> **Work item**
Leaving out any pictures, print the entries that follow exactly as they stand.

> **Information supplied**
◆ ◆ ◆ ◆ ◆
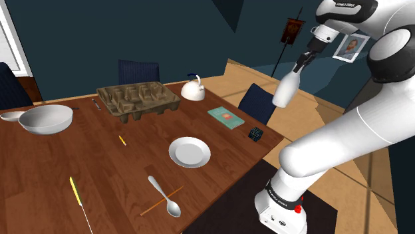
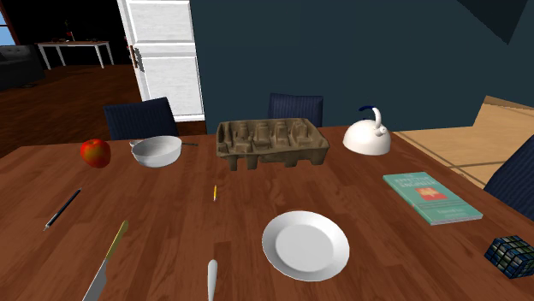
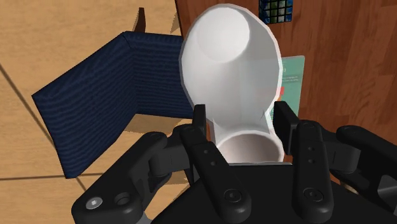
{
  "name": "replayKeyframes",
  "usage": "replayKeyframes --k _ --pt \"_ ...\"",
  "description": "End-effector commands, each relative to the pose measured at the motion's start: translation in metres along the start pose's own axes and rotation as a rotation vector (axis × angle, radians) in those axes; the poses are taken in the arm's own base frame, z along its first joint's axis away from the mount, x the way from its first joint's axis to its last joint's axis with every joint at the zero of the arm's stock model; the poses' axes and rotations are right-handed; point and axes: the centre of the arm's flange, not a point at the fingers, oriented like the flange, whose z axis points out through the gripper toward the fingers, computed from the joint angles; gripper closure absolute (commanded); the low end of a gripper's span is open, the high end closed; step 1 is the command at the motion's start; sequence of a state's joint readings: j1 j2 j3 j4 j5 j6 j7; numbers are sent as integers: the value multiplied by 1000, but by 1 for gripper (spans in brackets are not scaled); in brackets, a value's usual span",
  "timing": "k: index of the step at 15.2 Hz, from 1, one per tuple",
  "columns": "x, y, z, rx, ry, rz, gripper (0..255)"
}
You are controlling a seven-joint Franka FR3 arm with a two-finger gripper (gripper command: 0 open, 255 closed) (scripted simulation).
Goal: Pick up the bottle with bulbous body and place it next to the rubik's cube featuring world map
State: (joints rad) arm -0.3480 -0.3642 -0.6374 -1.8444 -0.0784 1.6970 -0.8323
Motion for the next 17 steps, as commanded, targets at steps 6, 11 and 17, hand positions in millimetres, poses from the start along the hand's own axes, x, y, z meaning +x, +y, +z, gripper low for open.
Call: replayKeyframes --k 6,11,17 --pt "-7 -1 36 -1 1 0 255" --pt "-12 -2 62 -1 1 0 255" --pt "-19 -2 93 -1 1 0 255"
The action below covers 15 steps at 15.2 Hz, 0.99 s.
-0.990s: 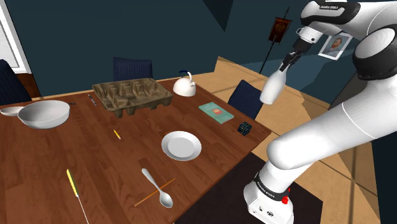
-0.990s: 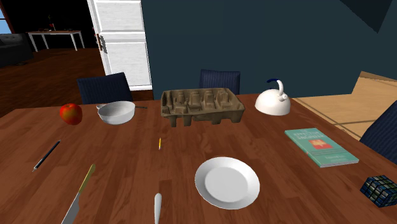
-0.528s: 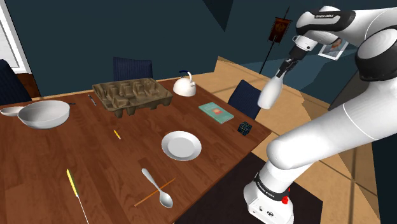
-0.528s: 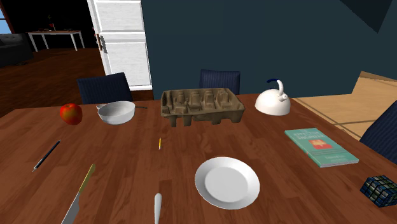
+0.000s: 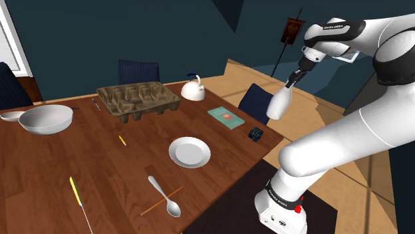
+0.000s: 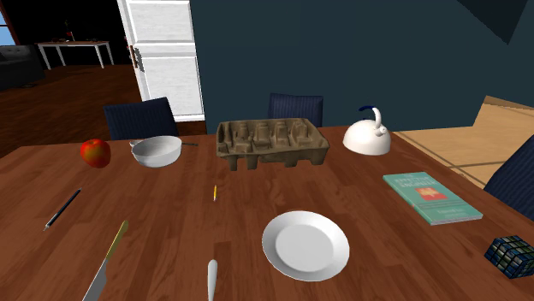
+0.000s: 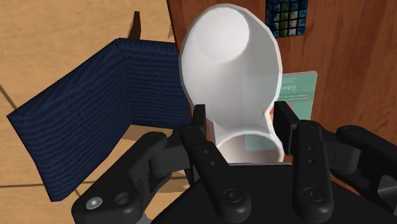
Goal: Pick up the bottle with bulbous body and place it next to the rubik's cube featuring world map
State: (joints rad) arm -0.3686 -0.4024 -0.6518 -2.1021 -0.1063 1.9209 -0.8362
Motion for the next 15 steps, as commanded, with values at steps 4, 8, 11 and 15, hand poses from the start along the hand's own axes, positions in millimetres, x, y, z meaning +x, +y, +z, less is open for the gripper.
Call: replayKeyframes --k 4,8,11,15 --pt "-5 0 26 -1 1 0 255" --pt "-9 -1 47 -1 1 0 255" --pt "-12 -1 62 -1 1 0 255" --pt "-16 -1 83 -1 1 0 255"
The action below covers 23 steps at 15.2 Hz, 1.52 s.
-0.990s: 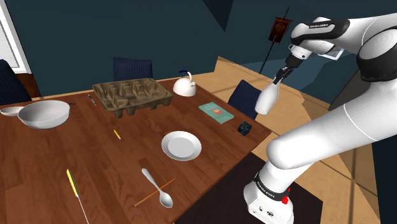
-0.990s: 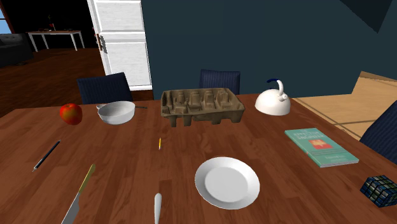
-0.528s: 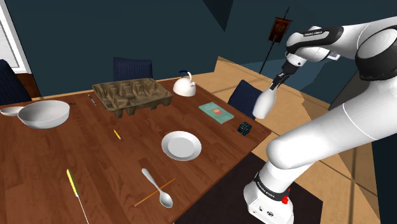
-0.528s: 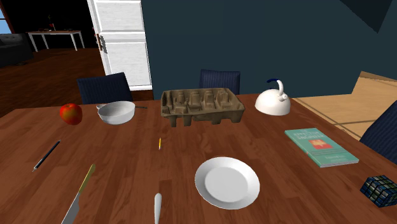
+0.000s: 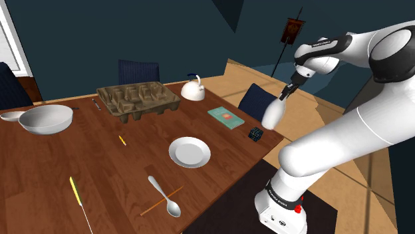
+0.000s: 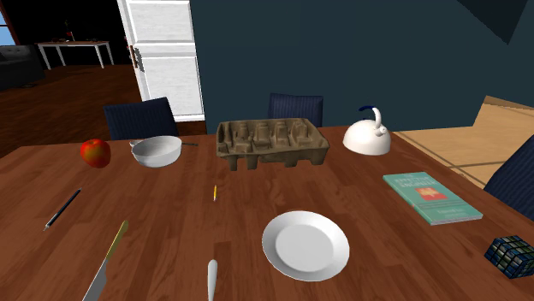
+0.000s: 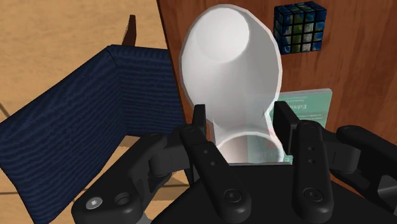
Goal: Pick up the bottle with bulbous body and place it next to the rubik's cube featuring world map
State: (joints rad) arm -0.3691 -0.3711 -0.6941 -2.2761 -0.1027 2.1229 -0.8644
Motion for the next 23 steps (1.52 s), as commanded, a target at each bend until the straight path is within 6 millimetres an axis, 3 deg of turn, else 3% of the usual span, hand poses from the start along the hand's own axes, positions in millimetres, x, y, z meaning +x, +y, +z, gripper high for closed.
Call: replayKeyframes --k 1,8,16,17,22,23 --pt "-2 0 11 -1 1 0 255" --pt "-10 -1 50 -1 1 0 255" --pt "-10 -1 50 -1 1 0 255" --pt "-10 -1 50 -1 1 0 0" --pt "-10 -1 50 -1 1 0 0" --pt "-10 -1 36 -1 1 0 0"
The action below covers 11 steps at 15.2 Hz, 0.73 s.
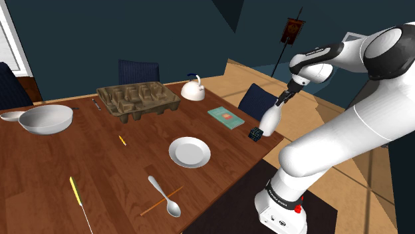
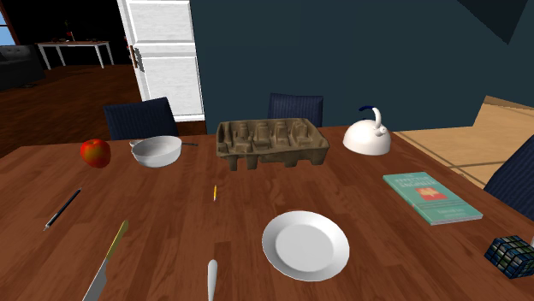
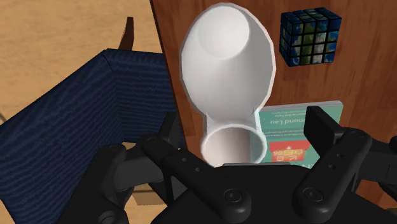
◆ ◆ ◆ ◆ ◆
> **Expected answer**
{
  "name": "replayKeyframes",
  "usage": "replayKeyframes --k _ --pt \"_ ...\"",
  "description": "End-effector commands, each relative to the pose measured at the motion's start: translation in metres along the start pose's own axes and rotation as a rotation vector (axis × angle, radians) in those axes; the poses are taken in the arm's own base frame, z along its first joint's axis away from the mount, x the way from its first joint's axis to its last joint's axis with every joint at the zero of the arm's stock model; the poses' axes and rotations are right-handed; point and axes: the centre of the arm's flange, not a point at the fingers, oriented like the flange, whose z axis points out through the gripper toward the fingers, computed from the joint angles; gripper closure absolute (commanded); the low end of a gripper's span is open, the high end closed; step 1 is the command at the motion's start; sequence of a state's joint readings: j1 j2 j3 j4 j5 j6 j7; numbers are sent as integers: the value multiplied by 1000, but by 1 for gripper (spans in brackets are not scaled); in brackets, a value's usual span",
  "timing": "k: index of the step at 15.2 Hz, from 1, one per tuple",
  "columns": "x, y, z, rx, ry, rz, gripper (0..255)"
}
You are controlling a seven-joint Franka FR3 arm with a two-finger gripper (gripper command: 0 open, 255 closed) (scripted simulation).
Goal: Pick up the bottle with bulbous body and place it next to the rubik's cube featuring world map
State: (joints rad) arm -0.3480 -0.3642 -0.6374 -1.8444 -0.0784 1.6970 -0.8323
Motion for the next 17 steps, as commanded, targets at steps 6, 11 and 17, hand positions in millimetres, poses from the start along the hand's own axes, x, y, z meaning +x, +y, +z, gripper low for open.
Call: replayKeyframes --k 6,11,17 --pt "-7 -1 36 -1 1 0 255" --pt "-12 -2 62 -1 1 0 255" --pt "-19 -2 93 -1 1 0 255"
The action below covers 15 steps at 15.2 Hz, 0.99 s.
-0.990s: 
-0.990s: 
-0.528s: 
-0.528s: 
+0.000s: 
+0.000s: 
+0.000s: 
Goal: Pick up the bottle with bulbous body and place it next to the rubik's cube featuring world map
State: (joints rad) arm -0.3686 -0.4024 -0.6518 -2.1021 -0.1063 1.9209 -0.8362
Motion for the next 15 steps, as commanded, with values at steps 4, 8, 11 and 15, hand poses from the start along the hand's own axes, positions in millimetres, x, y, z meaning +x, +y, +z, less is open for the gripper.
Call: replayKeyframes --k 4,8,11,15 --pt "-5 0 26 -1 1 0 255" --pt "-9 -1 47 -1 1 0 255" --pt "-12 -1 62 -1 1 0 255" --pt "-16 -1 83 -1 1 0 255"
The action below covers 23 steps at 15.2 Hz, 1.52 s.
-0.990s: 
-0.990s: 
-0.528s: 
-0.528s: 
+0.000s: 
+0.000s: 
+0.000s: 
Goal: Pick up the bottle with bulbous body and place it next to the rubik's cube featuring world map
State: (joints rad) arm -0.3691 -0.3711 -0.6941 -2.2761 -0.1027 2.1229 -0.8644
Motion for the next 23 steps (1.52 s), as commanded, a target at each bend until the straight path is within 6 millimetres an axis, 3 deg of turn, else 3% of the usual span, hand poses from the start along the hand's own axes, positions in millimetres, x, y, z meaning +x, +y, +z, gripper high for closed.
Call: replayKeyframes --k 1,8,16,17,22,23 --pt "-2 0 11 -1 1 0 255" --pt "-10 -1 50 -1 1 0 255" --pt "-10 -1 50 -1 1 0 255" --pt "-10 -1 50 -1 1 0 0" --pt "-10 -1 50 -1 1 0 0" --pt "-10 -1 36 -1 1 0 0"
The action below covers 11 steps at 15.2 Hz, 0.73 s.

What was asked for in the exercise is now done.